Plaintiffs lived in the West Lake Town Home Complex in Glendale Heights. The Association managed this complex. They purchased the town home in 1978 and became members of the Association. The Association owns and maintains the lawn that is adjacent to plaintiffs’ town home. The lawn is one of the common areas of the town home complex.

At about 8 a.m. on September 30, 1989, Dorothy took one of her dogs for a walk. Plaintiffs owned two dogs. Dorothy walked each one separately, taking each one for a walk about five or six times per day. She took the same route daily for about three years. She would walk out of the back door, onto the lawn, and on top of a berm. This berm was about 50 feet from her home. The top of the berm was flat, and she typically walked the dogs around the several trees that are on the berm. On the day in question, she walked out of the back door and onto the lawn. As she was walking on top of the berm, her left foot got caught in a hole, and she fell forward. According to plaintiff, the hole was about four to eight inches deep. It was shaped like an oval and was about 18 inches long and 12 inches wide.

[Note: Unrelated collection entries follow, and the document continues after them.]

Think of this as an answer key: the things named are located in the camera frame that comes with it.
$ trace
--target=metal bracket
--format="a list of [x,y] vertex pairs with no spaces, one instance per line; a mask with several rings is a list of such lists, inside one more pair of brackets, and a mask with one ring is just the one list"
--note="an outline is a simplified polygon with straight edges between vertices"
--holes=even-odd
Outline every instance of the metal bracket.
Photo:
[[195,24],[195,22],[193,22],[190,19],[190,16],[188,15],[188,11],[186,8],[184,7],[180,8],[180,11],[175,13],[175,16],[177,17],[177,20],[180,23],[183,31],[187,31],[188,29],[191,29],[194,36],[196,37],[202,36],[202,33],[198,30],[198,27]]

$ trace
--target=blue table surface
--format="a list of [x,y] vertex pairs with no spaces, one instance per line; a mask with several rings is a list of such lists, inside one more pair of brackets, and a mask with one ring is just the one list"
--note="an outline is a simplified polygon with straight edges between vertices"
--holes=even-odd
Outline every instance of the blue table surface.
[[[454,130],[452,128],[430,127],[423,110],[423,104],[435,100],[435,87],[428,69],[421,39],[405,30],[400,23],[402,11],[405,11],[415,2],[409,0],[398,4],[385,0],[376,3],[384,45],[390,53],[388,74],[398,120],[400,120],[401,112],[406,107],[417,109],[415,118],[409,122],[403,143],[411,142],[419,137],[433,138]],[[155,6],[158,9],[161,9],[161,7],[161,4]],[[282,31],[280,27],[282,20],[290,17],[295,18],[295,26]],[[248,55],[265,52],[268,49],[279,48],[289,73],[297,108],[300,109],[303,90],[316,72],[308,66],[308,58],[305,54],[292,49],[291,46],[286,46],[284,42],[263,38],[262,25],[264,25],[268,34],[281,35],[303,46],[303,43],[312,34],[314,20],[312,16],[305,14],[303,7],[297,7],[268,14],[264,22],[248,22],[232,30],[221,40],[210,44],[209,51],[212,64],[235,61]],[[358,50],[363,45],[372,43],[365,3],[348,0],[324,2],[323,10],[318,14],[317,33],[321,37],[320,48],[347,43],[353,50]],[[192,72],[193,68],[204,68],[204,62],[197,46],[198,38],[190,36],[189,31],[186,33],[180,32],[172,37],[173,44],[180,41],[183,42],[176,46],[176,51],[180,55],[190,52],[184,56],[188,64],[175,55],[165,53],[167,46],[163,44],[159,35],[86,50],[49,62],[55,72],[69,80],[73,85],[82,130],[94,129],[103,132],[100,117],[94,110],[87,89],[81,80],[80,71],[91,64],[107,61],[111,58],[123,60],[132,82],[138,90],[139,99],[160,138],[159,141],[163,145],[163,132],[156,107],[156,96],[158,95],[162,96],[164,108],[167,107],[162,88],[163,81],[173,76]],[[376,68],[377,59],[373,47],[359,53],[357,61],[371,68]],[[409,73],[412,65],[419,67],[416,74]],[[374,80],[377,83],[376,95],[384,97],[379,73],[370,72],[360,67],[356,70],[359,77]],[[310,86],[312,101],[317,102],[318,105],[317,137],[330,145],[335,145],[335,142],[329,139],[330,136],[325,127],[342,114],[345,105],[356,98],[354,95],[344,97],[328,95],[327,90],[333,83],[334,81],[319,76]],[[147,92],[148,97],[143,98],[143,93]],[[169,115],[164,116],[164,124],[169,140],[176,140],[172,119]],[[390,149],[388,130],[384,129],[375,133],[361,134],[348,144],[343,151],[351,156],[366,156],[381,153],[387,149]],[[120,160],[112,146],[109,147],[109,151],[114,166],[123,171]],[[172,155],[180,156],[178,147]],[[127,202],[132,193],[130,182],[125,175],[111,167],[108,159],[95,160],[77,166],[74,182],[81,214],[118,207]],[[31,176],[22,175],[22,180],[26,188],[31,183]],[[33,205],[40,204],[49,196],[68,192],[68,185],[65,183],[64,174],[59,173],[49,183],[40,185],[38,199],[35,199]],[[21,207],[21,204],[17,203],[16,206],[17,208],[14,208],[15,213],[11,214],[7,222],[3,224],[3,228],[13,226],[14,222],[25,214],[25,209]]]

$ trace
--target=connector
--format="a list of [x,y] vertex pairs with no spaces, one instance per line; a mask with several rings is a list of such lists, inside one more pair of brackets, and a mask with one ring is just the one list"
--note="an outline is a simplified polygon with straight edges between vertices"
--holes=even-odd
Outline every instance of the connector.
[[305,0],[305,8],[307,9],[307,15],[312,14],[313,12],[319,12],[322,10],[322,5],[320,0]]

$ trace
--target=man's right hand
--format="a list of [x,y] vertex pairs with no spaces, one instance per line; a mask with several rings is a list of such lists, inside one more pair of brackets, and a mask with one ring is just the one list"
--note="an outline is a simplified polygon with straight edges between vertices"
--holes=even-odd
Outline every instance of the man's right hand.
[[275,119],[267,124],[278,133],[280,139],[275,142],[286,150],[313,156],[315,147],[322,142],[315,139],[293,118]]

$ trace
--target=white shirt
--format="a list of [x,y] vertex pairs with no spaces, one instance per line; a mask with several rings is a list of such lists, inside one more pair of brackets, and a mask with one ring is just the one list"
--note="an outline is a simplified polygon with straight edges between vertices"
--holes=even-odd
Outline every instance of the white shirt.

Dorothy testified that she did not see the hole as she was walking because the surrounding grass grew up over it and had concealed it. She was able to get up and free her foot from the hole. As she attempted to step down from the berm, her left foot gave, and she slid down the hill.

Dorothy further testified that there was a crab apple tree at the location of the hole in which she tripped. This tree was removed either in the autumn of 1988 or the spring of 1989. However, in the three years that Dorothy walked her dogs in this area, she never noticed any holes. She also testified that she did not know if the Association knew of the existence of the hole prior to the accident.

Louis Smolek testified that he was at home at the time of the accident and went to Dorothy’s aid after hearing her yell for help. About one week after the accident, Dorothy described to Louis the location of the hole. Initially, Louis could not locate the hole, but he eventually found it on another occasion. Louis stated that there were tree roots, wood chips, and vegetation inside the hole and that the hole varied from four to eight inches in depth. He also stated that there used to be a crab apple tree at the location of the hole and that someone removed the tree either in the autumn of 1988 or the spring of 1989. Neither Louis nor Dorothy complained to the Association about the hole and neither measured its dimensions. Louis did not know whether the Association knew of the hole’s existence prior to the accident.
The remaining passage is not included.